=== DIRECTIONS ===
Find the lines below in which the string "right" occurs. Copy each one.

Stored data
----

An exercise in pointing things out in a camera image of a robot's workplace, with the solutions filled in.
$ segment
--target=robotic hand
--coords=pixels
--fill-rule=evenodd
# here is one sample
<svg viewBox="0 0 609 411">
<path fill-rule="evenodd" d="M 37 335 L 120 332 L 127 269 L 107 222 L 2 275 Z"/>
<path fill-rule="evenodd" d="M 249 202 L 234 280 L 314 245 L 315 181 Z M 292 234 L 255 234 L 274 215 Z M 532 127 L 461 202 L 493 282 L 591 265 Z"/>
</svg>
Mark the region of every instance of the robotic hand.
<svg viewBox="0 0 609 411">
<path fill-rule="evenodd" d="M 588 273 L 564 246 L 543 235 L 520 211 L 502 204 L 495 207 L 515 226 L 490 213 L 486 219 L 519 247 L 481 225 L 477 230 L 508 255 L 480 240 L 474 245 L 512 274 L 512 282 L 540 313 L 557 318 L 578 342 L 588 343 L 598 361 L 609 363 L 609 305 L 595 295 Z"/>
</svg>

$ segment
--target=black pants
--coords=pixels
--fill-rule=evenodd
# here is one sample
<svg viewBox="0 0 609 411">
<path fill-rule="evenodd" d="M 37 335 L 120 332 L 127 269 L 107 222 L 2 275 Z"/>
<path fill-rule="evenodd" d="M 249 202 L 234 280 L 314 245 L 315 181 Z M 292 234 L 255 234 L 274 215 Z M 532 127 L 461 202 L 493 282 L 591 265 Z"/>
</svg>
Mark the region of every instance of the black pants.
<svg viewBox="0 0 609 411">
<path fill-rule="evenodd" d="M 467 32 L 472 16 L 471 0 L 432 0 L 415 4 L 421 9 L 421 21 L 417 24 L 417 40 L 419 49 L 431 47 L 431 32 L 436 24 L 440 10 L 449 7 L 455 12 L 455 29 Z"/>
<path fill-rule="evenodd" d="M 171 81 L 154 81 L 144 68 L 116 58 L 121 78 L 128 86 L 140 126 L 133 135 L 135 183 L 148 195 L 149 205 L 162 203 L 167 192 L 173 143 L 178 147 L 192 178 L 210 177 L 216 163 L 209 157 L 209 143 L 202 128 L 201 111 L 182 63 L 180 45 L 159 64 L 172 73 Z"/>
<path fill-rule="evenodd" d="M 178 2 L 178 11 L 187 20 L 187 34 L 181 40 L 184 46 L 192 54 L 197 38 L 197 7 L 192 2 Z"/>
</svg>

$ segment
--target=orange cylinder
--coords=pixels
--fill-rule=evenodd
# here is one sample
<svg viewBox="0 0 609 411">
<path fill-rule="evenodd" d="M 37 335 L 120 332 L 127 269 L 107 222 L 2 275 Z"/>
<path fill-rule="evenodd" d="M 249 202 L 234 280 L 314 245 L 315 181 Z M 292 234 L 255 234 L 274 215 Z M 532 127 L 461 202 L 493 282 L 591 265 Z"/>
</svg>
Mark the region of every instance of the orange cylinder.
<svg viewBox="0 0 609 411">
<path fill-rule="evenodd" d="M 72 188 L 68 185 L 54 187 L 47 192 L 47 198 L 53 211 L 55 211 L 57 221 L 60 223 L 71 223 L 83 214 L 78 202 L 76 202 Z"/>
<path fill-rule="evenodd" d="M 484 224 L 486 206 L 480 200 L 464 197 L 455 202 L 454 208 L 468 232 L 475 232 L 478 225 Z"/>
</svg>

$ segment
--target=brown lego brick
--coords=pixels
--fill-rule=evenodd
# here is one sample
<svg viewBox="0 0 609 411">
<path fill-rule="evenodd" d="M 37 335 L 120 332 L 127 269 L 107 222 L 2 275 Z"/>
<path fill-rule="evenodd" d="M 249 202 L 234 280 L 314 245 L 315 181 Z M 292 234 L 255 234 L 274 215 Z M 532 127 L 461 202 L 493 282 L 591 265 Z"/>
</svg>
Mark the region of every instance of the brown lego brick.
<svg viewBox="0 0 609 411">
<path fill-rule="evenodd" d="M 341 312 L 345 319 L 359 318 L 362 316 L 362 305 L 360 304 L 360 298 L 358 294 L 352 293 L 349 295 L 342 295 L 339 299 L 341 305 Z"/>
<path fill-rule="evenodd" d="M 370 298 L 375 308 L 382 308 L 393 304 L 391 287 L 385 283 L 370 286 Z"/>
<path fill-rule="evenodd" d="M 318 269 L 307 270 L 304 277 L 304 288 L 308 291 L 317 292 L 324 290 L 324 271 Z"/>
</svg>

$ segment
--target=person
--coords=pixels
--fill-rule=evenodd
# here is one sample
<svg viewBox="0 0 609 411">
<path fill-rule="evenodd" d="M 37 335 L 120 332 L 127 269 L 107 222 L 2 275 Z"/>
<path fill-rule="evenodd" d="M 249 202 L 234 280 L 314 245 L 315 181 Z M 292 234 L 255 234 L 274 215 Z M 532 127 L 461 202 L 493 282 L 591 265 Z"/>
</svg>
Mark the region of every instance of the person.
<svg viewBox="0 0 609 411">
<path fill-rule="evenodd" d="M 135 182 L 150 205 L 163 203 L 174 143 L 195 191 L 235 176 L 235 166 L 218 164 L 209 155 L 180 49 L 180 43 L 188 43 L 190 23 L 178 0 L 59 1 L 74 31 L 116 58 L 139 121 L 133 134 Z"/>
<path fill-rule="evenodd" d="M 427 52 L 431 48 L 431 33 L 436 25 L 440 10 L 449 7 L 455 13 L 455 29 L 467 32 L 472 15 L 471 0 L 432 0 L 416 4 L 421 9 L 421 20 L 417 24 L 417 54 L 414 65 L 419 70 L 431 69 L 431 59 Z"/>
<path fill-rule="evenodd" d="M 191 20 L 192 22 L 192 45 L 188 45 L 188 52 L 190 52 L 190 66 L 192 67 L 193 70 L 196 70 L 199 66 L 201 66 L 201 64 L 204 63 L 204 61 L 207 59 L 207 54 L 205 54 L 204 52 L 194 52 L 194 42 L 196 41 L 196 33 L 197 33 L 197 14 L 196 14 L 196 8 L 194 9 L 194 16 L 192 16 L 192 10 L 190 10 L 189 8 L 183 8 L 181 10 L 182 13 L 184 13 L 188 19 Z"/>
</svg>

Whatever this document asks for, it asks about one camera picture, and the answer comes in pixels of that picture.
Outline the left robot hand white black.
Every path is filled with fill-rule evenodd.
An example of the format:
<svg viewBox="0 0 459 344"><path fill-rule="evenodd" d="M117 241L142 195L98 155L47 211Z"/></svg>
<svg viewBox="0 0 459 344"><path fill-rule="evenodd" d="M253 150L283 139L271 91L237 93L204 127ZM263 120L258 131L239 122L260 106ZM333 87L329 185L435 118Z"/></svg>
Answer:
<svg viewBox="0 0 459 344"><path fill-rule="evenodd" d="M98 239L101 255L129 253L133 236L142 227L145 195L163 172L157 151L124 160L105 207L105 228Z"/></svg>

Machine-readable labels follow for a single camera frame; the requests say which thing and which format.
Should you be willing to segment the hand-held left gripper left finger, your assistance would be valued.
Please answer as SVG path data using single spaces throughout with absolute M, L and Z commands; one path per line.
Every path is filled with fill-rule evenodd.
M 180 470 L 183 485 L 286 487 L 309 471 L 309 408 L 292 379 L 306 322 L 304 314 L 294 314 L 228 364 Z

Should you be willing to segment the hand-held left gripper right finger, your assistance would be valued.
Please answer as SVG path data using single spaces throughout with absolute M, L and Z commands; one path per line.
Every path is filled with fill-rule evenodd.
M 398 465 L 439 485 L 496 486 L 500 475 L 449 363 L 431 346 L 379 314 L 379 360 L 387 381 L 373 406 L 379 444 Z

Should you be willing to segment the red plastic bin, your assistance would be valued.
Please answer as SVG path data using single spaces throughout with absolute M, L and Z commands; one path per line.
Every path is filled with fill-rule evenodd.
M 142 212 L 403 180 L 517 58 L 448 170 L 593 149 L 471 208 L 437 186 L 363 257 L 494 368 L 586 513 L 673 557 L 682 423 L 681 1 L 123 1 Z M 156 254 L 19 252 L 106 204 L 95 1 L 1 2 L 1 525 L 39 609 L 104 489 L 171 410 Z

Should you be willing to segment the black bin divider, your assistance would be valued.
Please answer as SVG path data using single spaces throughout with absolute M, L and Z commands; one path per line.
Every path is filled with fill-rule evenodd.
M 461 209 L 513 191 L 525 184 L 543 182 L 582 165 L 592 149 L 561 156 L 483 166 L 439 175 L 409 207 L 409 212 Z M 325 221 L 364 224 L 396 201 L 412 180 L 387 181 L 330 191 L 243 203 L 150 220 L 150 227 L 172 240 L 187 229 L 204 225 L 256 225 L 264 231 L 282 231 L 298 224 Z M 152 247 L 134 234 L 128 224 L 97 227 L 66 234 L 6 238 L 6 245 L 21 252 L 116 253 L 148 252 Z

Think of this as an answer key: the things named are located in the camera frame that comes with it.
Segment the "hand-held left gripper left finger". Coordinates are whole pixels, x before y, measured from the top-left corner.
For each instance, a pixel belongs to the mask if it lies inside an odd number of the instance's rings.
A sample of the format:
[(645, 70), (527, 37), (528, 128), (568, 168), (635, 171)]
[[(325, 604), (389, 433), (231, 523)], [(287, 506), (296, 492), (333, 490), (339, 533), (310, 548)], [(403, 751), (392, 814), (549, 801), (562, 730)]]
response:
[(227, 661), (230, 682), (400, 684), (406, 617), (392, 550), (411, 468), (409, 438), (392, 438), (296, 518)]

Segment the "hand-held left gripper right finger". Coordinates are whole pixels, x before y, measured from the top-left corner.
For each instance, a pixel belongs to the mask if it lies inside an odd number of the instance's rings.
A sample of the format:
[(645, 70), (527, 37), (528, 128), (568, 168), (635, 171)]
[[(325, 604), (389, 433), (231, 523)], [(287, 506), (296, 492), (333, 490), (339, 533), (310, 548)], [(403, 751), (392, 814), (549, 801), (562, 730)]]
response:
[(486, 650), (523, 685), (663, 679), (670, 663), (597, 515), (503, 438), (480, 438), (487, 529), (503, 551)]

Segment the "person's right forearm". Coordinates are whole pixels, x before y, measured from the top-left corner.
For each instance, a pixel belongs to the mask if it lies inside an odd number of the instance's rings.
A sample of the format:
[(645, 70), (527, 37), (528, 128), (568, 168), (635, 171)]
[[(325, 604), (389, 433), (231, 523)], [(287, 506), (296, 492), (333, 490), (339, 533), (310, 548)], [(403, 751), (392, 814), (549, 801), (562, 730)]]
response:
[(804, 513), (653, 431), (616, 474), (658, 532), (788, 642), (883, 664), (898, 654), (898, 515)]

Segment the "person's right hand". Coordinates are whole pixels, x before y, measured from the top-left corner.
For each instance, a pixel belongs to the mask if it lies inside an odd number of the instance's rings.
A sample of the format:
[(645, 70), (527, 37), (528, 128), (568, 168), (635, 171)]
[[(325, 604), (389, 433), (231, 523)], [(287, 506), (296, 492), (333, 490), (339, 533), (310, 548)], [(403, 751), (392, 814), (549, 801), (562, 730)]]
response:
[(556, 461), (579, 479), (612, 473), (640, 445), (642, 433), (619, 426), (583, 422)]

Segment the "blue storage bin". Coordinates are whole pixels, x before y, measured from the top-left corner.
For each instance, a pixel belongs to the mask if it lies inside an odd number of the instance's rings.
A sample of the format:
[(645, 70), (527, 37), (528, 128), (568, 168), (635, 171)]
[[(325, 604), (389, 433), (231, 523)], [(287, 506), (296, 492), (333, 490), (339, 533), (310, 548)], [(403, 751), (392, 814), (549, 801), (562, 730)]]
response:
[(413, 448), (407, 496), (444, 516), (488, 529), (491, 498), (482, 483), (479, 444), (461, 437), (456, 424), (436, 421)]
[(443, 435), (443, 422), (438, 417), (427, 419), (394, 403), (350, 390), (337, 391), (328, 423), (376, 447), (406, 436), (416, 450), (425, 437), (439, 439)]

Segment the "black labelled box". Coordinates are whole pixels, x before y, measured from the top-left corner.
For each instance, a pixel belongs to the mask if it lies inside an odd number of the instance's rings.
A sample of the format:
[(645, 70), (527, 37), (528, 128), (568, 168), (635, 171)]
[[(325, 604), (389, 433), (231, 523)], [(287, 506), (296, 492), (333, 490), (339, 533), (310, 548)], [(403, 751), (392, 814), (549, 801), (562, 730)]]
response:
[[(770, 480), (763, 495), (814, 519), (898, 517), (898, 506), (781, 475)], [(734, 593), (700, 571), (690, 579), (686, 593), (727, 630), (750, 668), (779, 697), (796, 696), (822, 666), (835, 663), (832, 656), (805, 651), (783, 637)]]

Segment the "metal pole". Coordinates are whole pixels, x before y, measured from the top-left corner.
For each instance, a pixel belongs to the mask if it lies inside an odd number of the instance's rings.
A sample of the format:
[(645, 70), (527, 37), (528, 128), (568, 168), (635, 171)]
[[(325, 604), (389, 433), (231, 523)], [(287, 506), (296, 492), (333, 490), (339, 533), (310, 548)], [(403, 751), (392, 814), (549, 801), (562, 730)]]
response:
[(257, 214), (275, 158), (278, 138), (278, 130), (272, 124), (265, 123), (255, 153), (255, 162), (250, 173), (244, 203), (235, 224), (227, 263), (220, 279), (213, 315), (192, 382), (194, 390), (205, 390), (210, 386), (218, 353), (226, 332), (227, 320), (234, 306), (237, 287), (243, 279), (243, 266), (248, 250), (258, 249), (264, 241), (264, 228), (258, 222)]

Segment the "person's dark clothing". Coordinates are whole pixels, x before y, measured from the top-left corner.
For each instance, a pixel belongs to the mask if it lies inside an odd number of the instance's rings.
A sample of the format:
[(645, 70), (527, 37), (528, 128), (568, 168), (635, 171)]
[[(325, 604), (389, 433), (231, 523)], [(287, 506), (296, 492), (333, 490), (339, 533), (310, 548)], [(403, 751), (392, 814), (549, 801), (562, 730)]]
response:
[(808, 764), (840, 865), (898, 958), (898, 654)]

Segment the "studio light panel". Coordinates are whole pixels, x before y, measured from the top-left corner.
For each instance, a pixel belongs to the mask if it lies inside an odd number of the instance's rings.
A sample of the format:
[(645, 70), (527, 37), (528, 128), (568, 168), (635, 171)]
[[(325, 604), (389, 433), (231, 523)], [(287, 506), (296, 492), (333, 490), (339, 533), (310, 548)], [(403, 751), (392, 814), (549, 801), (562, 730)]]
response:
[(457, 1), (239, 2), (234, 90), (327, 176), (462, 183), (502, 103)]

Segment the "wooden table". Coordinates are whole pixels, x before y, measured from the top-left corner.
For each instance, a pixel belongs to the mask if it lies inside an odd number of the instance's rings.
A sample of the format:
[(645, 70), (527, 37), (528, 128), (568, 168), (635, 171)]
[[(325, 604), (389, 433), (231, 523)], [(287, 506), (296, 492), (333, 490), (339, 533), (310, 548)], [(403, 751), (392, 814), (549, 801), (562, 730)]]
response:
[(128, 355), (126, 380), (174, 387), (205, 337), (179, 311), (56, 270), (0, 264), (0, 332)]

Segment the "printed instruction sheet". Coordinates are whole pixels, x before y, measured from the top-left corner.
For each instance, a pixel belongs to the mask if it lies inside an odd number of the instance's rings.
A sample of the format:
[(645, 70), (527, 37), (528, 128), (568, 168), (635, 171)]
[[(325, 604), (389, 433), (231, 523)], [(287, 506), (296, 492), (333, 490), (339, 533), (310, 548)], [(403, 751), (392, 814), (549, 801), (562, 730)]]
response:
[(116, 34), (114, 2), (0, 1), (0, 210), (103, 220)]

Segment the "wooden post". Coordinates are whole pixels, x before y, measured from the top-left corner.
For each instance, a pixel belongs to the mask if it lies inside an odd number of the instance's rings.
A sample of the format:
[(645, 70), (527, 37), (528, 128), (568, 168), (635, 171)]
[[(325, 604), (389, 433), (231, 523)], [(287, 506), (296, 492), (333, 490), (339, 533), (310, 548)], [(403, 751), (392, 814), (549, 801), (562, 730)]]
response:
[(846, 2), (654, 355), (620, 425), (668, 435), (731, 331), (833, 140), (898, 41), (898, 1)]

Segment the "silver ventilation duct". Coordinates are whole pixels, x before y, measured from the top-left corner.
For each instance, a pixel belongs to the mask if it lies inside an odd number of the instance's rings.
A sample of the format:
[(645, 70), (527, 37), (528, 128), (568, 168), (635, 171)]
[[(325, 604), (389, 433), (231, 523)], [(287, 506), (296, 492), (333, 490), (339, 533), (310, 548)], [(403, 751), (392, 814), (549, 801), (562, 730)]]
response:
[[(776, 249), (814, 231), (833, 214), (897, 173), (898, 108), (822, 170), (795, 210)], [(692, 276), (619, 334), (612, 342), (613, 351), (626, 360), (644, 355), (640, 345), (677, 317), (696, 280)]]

----

=== RESULT FOR THIS TASK ===
Should you be willing to segment the hand-held left gripper right finger, your assistance would be valued.
Segment the "hand-held left gripper right finger". Coordinates are whole pixels, x before y, measured from the top-left corner.
Segment the "person's right forearm". Coordinates are whole pixels, x before y, measured from the top-left corner.
Segment the "person's right hand". Coordinates are whole pixels, x before y, measured from the top-left corner.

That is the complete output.